The solution we came up with is to hold a slightly modified copy of the oauth2-redirect.html file in our application:

<!-- Original file -->
<body onload="run()">
</body>
<script>
  function run () {
      [...]
  }
</script>

<!-- Modified copy -->
<body>
</body>
<script>
  function run () {
      [...]
  }
  document.addEventListener('DOMContentLoaded', function () { run(); });
</script>

By putting this copy in the wwwroot/swagger folder, it’ll then be served by our static files middleware instead of by the Swashbuckle SwaggerUI middleware. We can then compute the hash of the contents of the <script> tag, and allow it in our content security policy.

However, this is a suboptimal solution for several reasons:

  1. We need to maintain a modified copy of a dependency file;
  2. If we update the Swashbuckle NuGet package, it might come with an updated version of swagger-ui, potentially modifying the hash of the inline <script> tag and breaking our CSP.

We’ve tried to mitigate these from different angles.

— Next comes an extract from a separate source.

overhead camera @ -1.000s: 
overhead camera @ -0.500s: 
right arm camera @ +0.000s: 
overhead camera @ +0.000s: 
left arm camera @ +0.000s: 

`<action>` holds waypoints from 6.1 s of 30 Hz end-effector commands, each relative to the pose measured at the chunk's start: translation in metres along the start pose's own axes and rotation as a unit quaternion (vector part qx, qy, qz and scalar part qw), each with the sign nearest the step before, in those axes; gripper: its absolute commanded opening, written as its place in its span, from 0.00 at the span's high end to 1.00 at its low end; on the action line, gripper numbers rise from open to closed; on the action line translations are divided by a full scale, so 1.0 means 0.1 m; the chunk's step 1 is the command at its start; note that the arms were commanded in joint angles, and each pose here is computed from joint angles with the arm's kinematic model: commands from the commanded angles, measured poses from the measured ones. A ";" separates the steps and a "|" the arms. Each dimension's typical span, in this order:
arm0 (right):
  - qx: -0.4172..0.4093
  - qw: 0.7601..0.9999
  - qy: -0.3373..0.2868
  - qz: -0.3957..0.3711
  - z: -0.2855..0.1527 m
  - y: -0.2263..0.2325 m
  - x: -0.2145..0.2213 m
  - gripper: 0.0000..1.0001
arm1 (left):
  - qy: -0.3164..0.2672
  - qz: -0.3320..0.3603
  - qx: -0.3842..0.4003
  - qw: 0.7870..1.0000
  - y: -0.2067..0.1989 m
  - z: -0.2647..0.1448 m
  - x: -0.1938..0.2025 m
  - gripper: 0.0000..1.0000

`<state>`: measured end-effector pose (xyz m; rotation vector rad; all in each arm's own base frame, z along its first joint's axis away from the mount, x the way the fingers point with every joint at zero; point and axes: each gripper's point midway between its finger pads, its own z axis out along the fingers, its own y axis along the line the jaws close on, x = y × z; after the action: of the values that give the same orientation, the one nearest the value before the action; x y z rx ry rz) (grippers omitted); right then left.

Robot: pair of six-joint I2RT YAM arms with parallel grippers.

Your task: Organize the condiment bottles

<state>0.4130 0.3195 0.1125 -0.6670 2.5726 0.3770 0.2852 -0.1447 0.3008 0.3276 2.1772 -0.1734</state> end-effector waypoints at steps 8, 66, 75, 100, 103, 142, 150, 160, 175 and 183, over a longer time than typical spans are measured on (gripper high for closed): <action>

The first one is to create a suite of tests that ensure the following statements stay true, minimising the possibility of breaking the app:

  1. We make sure that the hash we allow in our CSP matches the hash of the contents of the modified copy we keep. If someone updates or deletes the copy we keep, the test will fail. Because line endings influence the hash of the contents, we leverage both the .gitattributes and .editorconfig files to ensure our copy uses LF line endings, consistent with the source file;
  2. We also make sure that our copy of the file doesn’t “drift” from the one embedded in Swashbuckle’s assembly. Given we only add a new line at the end of the inline <script> tag, we can compare them and assert that one is a superset of the other;
  3. Finally, we have a test to ensure that we still need to keep a copy of the original oauth2-redirect.html file that moves from using inline event handlers to a solution based on the DOMContentLoaded event.

On that last point. We opened a pull request on the swagger-api/swagger-ui repository to move away from the inline event handler. While that PR was merged and the change was released in swagger-ui v3.34.0, it hasn’t flowed down to Swashbuckle.

The hope is that at some point in the future, Swashbuckle will update swagger-ui, we’ll update Swashbuckle, the test will fail, and we’ll be able to remove our modified copy of the file. 🤞 it works out!

Conclusion

In this post, we explored how we can keep a fairly strict content security policy in our app while leveraging the great tools built in the Swashbuckle NuGet package.